Schwerte wurde offiziell zur Vorlesestadt 2016 in der Kategorie "außergewöhnlich" ernannt. Herzlichen Glückwunsch!

Zur Preisverleihung kamen Vertreter der Initiatoren des Bundesweiten Vorlesetags sowie Gäste aus Politik und Verwaltung.
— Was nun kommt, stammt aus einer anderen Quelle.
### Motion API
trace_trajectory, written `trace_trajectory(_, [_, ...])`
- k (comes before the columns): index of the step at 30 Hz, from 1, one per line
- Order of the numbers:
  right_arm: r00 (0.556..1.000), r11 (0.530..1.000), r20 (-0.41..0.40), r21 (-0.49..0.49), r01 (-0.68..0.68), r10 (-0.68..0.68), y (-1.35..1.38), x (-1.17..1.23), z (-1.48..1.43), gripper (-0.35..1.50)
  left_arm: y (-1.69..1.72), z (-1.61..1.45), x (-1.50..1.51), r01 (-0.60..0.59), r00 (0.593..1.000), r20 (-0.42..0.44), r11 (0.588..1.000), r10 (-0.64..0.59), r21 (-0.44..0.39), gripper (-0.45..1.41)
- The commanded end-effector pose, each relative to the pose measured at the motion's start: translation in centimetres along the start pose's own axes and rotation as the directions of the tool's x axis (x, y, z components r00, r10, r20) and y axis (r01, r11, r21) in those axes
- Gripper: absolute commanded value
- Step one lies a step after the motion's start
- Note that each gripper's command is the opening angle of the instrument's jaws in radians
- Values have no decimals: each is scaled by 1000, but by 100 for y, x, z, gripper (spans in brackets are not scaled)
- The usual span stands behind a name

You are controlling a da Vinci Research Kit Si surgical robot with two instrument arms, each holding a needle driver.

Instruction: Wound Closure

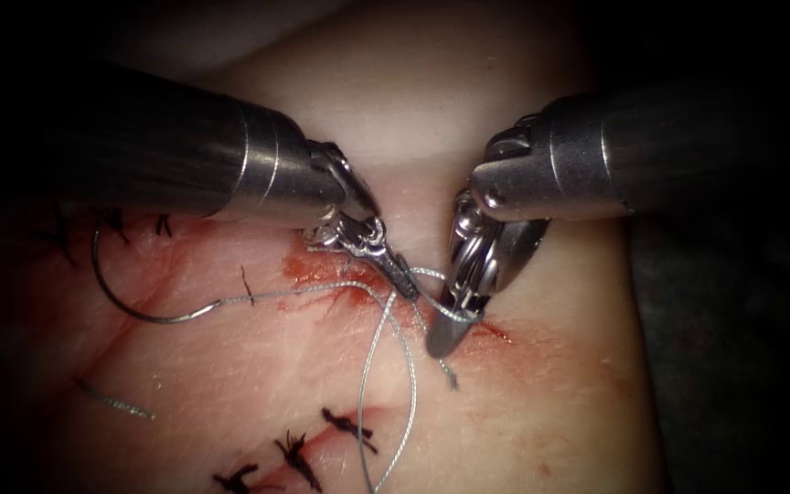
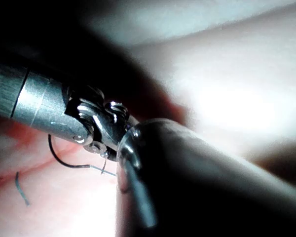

Die zahlreichen Aktionen in Schwerte waren vor allem aus zwei Gründen außergewöhnlich: Zum einen fanden die Lesungen in der Öffentlichkeit statt, mitten in der Fußgängerzone. Und zum anderen waren auch die Vorleserinnen und Vorleser besonders - und zwar besonders jung. Es handelte sich um Schülerinnen und Schüler, die mit viel Engagement und einer großen Portion Unerschrockenheit in aller Öffentlichkeit Passanten vorgelesen haben.

Die Stadt Schwerte, insbesondere die Initiatorin Judith Bäcker aus dem Bereich Jugend und Familie, traf mit dieser Idee mitten ins Schwarze. Die Fußgängerzone wurde am Vorlesetag in eine Vorleselandschaft verwandelt, die für alle zugänglich war. Damit wurde die Bedeutung des Vorlesen und die Freude am Lesen in ganz Schwerte öffentlich erlebbar. "Wir sind schon richtig stolz", sagte Bürgermeister Heinrich Böckelühr. "Mein besonderer Dank geht an die vielen beteiligten Schülerinnen und Schüler sowie Judith Bäcker vom Jugendamt unserer Stadt, die diese Aktion mit ihrem Engagement erst ermöglicht hat. Es ist euer Preis."

Auch wir von der Stiftung Lesen möchten uns für das außergewöhnliche Engagement der Stadt Schwerte bedanken und freuen uns bereits auf die Aktionen der Ruhrstadt beim Bundesweiten Vorlesetag 2017.